Preparation of conjugated polymer/reduced graphene oxide nanocomposites for high-performance volatile organic compound sensors

[Display omitted] •Conjugated polymer/rGO composites with high sensitivity to VOCs are created.•Photoirradiation facilitates nucleation and growth of polymer aggregates on rGO.•The composites show enhanced charge mobility and interfacial charge interactions.•Composite-based OFET sensors exhibit excellent responsivity to polar VOCs.•Rapid response/recovery behaviors are observed in the OFET sensors. We have reported a facile approach to fabricate poly(3-hexylthiophene)/reduced graphene oxide (P3HT/rGO) composite films via the photoirradiation of the corresponding composite solutions. The films are applied to organic field-effect transistor (OFET) sensors for the high-performance detection of volatile organic compounds (VOCs).
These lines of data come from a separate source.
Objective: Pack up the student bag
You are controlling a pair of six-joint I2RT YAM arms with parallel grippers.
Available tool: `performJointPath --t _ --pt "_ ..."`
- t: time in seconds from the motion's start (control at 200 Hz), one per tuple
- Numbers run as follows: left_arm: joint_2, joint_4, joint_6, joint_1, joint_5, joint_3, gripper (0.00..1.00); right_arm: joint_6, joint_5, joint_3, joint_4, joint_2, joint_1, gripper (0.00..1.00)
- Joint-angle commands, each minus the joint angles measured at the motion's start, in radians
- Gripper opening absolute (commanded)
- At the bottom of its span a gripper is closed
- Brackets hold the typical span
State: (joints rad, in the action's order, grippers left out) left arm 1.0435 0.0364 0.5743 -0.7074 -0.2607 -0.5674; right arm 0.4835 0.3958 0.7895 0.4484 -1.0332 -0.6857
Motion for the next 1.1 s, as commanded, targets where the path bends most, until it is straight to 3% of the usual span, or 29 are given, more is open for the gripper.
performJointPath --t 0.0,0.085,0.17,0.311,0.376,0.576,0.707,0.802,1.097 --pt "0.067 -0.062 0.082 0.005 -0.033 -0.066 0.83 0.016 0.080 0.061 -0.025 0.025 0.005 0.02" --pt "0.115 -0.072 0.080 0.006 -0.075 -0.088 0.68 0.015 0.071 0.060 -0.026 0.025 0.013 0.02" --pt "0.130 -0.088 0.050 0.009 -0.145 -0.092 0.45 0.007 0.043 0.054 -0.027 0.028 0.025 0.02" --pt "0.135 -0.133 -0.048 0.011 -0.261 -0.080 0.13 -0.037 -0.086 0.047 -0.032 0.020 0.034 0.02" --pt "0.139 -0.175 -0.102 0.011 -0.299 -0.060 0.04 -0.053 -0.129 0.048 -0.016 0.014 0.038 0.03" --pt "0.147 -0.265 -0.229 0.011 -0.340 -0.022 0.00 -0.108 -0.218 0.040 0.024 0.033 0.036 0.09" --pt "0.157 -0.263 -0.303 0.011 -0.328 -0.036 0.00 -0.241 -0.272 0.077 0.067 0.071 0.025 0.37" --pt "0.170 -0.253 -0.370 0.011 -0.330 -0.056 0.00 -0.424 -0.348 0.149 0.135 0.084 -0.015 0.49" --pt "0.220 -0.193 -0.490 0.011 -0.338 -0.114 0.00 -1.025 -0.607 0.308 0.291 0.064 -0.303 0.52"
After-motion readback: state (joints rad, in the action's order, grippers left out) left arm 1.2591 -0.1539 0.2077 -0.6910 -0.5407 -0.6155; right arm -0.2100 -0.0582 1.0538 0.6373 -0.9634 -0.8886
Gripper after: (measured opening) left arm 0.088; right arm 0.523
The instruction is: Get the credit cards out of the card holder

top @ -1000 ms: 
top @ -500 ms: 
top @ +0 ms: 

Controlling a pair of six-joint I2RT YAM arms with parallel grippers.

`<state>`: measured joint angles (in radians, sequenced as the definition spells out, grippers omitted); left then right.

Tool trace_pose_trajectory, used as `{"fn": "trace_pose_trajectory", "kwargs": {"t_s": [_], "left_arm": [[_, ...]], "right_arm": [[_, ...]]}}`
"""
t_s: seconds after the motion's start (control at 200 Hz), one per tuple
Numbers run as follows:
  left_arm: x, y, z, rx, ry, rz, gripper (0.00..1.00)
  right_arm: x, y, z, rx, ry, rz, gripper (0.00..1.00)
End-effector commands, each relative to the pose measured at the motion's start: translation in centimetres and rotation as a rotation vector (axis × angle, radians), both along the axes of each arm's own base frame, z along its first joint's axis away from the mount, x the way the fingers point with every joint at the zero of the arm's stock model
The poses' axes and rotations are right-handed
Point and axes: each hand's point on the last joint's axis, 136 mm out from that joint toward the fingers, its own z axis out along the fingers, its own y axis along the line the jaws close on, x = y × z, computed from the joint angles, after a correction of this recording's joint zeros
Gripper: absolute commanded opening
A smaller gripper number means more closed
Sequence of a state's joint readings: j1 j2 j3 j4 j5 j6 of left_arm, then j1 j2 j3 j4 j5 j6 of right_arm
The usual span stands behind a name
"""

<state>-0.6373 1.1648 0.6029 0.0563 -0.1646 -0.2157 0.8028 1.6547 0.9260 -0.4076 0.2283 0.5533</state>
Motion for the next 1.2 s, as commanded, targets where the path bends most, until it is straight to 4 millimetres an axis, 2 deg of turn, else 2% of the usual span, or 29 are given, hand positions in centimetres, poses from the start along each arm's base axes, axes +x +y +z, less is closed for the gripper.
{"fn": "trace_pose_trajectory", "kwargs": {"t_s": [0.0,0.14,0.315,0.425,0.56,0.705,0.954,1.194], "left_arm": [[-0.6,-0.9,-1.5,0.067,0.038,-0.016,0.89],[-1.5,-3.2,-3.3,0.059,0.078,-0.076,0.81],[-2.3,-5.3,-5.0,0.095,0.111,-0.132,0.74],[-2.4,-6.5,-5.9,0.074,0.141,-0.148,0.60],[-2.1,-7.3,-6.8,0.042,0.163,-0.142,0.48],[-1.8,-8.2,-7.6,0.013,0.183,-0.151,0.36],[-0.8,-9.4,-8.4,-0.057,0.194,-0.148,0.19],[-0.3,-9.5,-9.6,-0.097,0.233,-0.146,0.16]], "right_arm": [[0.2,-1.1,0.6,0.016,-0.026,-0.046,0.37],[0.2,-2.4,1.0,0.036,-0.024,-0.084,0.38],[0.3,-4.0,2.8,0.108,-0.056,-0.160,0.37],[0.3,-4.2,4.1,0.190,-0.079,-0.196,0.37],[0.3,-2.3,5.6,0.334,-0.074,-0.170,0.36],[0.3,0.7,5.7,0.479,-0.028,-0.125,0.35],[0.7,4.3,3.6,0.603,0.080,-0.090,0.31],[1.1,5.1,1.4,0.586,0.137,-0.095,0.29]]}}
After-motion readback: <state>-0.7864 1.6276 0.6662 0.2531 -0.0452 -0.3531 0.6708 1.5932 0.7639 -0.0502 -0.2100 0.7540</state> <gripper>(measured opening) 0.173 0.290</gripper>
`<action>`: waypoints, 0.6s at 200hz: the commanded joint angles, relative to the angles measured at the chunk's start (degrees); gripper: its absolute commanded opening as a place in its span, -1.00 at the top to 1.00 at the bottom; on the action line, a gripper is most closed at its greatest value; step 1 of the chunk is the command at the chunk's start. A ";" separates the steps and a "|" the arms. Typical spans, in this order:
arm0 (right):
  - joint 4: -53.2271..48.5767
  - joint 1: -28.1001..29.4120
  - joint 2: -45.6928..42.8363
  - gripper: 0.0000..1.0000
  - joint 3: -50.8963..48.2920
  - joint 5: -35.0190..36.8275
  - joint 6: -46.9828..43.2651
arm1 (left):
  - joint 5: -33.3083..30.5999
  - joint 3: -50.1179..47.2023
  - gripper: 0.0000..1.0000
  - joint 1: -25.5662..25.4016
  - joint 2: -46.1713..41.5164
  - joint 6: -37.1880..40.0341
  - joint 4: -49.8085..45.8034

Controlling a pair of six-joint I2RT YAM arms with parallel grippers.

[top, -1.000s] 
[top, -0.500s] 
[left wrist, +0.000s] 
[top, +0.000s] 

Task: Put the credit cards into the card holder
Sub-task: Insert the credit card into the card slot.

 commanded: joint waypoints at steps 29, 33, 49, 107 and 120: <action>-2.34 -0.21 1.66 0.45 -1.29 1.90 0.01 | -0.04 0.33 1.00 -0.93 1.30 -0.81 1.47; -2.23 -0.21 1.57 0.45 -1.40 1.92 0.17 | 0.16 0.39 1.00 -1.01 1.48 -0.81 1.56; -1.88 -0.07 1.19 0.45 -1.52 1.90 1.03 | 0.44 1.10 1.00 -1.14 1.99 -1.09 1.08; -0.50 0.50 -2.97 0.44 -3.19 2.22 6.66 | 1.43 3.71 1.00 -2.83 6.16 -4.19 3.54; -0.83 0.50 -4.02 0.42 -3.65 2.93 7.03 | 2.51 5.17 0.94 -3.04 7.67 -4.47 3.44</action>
The photoirradiation of the composite solutions and the presence of rGO act synergistically to facilitate the molecular ordering of P3HT. Thus, the P3HT/rGO composite films containing 20 wt% rGO exhibit a maximized charge carrier mobility of ~0.18 cm2 V−1 s−1, which is 6-folds higher than that of pristine P3HT films. The interfacial interactions between rGO and P3HT are enhanced by the favorable π − π and electrostatic interactions following photoirradiation. The OFET sensors based on the P3HT/rGO composites consistently show enhanced sensitivity to polar VOCs (methanol, acetone, ethanol, and isopropyl alcohol) compared to those based on the pristine P3HT, photoirradiated bare P3HT, and pristine P3HT/rGO composites. In particular, the photoirradiated P3HT/rGO-based OFET sensors achieve significantly improved responsivity (~110.6%) to methanol vapors (10 ppm) under rapid on/off pulses of 60 s, compared to those based on pristine P3HT (~6.8%), photoirradiated bare P3HT (~20.8%), and pristine P3HT/rGO (~55.1%) composites. Finally, excellent response and recovery behaviors (e.g., ~15 s and ~42 s, respectively) are also observed.